Tuesday, May 15, 2012

Greeting cards


Last week was my mother’s birthday and I was tearing the house apart looking for the card I had bought in January to send to her in April. It was the perfect card and I had waited to send it so that it would arrive on her birthday. Like the socks that regularly disappear from the dryer, I’m sure I’ll find hundreds of unsent cards in a great cosmic box in my attic someday. I was forced to buy another card.

I find this situation doubly frustrating as I am loathe to plunk down $3.99 for a greeting card. If you are really ready to splurge, you can spend more than $6.99 for a card that actually sings to the recipient. Once upon a time, I liked nothing more than to prowl stationery stores and collect cards to send to all manner of friends and family on a regular basis. When the price of a card rose above $1.99, I slowed my sending and eventually joined the rest of the world in communicating via email, and increasingly, by text.

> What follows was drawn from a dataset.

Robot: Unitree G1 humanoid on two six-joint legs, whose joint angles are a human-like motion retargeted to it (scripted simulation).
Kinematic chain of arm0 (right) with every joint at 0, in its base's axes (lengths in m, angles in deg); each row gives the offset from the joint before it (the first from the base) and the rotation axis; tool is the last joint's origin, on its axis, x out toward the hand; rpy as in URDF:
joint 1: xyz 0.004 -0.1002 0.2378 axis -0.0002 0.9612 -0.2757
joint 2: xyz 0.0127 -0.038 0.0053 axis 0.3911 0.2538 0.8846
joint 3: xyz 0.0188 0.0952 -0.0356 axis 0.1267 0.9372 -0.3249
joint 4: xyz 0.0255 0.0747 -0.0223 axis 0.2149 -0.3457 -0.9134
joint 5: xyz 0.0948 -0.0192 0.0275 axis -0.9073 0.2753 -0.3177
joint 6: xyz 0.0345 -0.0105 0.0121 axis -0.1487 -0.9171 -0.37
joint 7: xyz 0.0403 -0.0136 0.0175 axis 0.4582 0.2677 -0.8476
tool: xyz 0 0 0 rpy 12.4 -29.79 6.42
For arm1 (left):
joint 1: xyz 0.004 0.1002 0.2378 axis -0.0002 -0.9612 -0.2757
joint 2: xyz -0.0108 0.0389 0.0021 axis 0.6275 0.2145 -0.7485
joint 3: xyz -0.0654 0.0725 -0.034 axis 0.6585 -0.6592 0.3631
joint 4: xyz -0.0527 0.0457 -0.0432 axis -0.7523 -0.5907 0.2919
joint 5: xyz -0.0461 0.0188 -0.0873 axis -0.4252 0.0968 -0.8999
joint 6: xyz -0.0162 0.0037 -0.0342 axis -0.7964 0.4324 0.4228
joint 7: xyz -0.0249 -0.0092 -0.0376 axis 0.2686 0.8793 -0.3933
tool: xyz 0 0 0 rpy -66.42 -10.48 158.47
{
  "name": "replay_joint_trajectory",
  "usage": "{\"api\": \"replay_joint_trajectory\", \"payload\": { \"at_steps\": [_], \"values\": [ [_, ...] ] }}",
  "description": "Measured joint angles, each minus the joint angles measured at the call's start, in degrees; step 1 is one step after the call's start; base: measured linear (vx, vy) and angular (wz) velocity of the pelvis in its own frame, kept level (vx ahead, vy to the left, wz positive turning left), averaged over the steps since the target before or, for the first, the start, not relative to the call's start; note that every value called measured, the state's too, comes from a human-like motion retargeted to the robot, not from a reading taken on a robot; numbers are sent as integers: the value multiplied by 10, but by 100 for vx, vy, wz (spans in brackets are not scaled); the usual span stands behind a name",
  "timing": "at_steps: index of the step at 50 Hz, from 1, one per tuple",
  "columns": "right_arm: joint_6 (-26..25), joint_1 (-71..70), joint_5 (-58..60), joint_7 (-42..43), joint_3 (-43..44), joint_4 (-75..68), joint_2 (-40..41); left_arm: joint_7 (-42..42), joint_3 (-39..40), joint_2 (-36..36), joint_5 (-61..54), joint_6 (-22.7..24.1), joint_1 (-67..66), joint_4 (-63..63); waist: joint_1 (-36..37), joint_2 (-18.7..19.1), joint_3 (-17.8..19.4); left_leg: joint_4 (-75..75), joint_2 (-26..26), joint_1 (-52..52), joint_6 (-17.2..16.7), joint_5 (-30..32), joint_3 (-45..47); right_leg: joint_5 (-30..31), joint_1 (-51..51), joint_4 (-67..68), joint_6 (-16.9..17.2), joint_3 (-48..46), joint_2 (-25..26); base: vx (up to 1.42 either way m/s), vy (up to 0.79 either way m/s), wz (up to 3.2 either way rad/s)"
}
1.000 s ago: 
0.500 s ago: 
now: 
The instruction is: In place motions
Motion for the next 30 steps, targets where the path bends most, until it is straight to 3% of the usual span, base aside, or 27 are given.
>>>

I was waiting for a train the other day and found myself in a book store, (a topic for another day my friends!) flipping through the large selection of cards. Some of them were really funny. Some displayed the perfect sentiment for a friend who has been woefully neglected, even by email. I parted with a $20 bill and vowed to make good use of those cards and indeed, I did.

I used to spend hours on the phone with my college roommate, my cousin in New Jersey, my neighbor next door. Today, I cannot determine how I was able to do this and still manage to get dressed, eat regularly and manage the family’s needs. Today, I don’t really enjoy chatting on the phone and find myself preferring to send an email because I can communicate on my exact schedule. It seems that there is less and less time for really personal communication.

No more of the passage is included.